-- Your instructions --
Transcribe exactly, and without pictures, only the lines from the one bearing "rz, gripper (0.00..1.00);" through the final line of the data below.

----- Input data -----

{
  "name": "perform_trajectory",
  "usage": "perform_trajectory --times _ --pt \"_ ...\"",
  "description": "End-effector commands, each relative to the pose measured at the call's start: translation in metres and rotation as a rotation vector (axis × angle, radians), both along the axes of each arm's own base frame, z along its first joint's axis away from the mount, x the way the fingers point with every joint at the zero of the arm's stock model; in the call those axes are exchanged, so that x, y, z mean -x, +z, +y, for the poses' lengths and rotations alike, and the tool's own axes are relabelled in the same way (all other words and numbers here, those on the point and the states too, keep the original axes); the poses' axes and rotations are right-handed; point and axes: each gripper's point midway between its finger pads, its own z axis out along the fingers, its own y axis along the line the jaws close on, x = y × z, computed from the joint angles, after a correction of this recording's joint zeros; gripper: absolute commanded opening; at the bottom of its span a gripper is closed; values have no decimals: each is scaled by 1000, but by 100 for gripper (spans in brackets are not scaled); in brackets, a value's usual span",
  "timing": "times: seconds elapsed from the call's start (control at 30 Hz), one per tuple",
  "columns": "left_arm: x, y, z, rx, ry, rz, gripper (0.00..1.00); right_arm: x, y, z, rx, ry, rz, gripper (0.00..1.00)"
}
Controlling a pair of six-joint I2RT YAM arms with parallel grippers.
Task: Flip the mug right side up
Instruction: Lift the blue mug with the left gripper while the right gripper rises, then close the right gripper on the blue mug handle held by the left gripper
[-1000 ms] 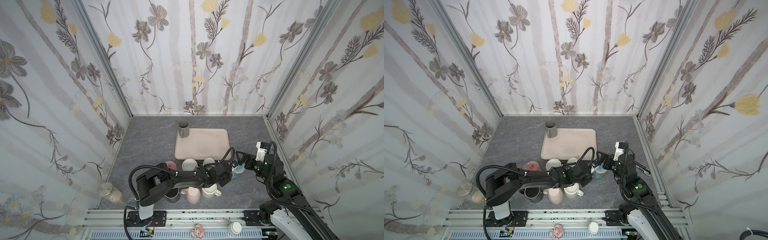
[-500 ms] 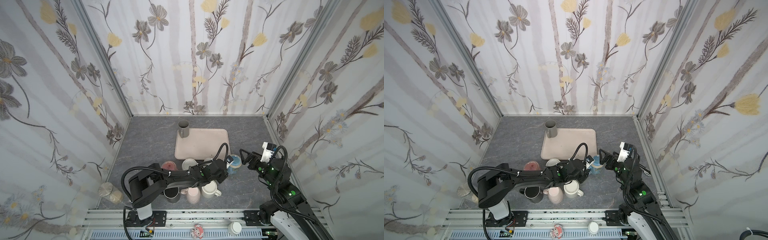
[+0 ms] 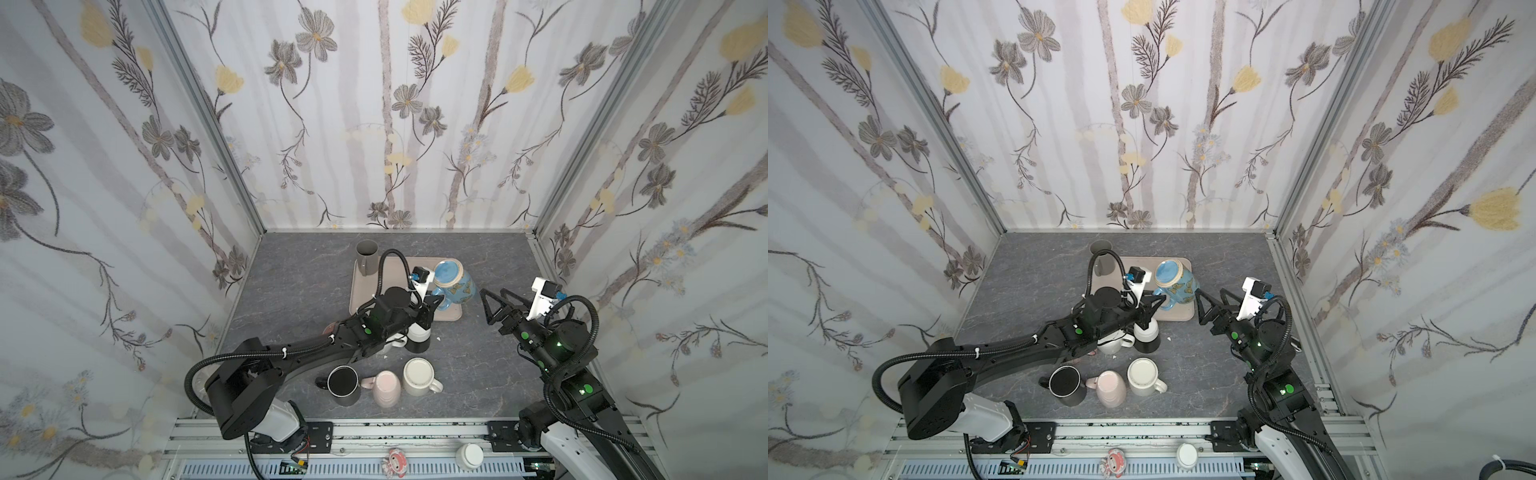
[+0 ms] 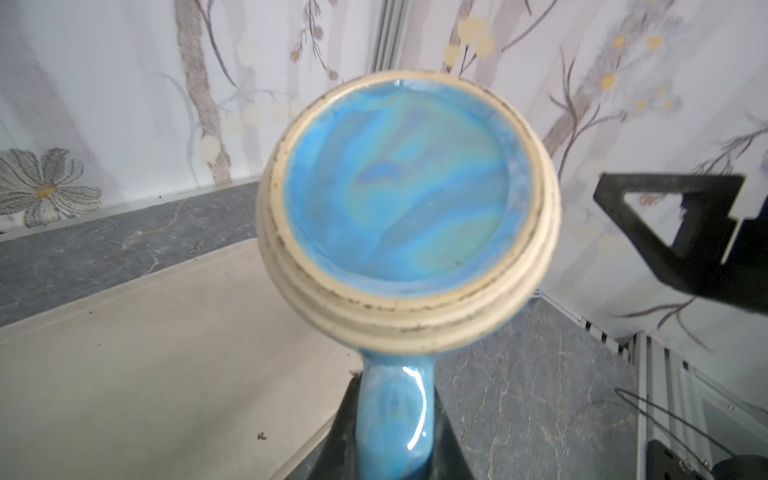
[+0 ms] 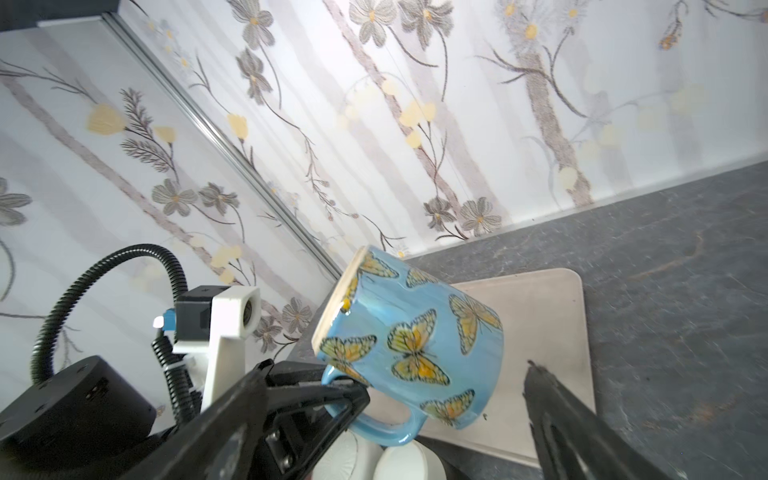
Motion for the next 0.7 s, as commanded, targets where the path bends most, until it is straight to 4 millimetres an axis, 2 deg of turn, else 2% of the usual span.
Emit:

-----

-- Solution to the problem --
  "columns": "left_arm: x, y, z, rx, ry, rz, gripper (0.00..1.00); right_arm: x, y, z, rx, ry, rz, gripper (0.00..1.00)"
}
Controlling a pair of six-joint I2RT YAM arms with parallel grippers.
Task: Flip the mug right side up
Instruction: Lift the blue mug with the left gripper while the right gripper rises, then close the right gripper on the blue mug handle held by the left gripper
[-1000 ms] 
[-500 ms] 
[+0 ms] 
[+0 ms] 
[+0 ms] 
Motion for the next 0.7 s, as commanded, targets where the path bends most, until it is straight to 4 millimetres an axis, 2 deg of turn, else 2% of the usual span.
Emit:

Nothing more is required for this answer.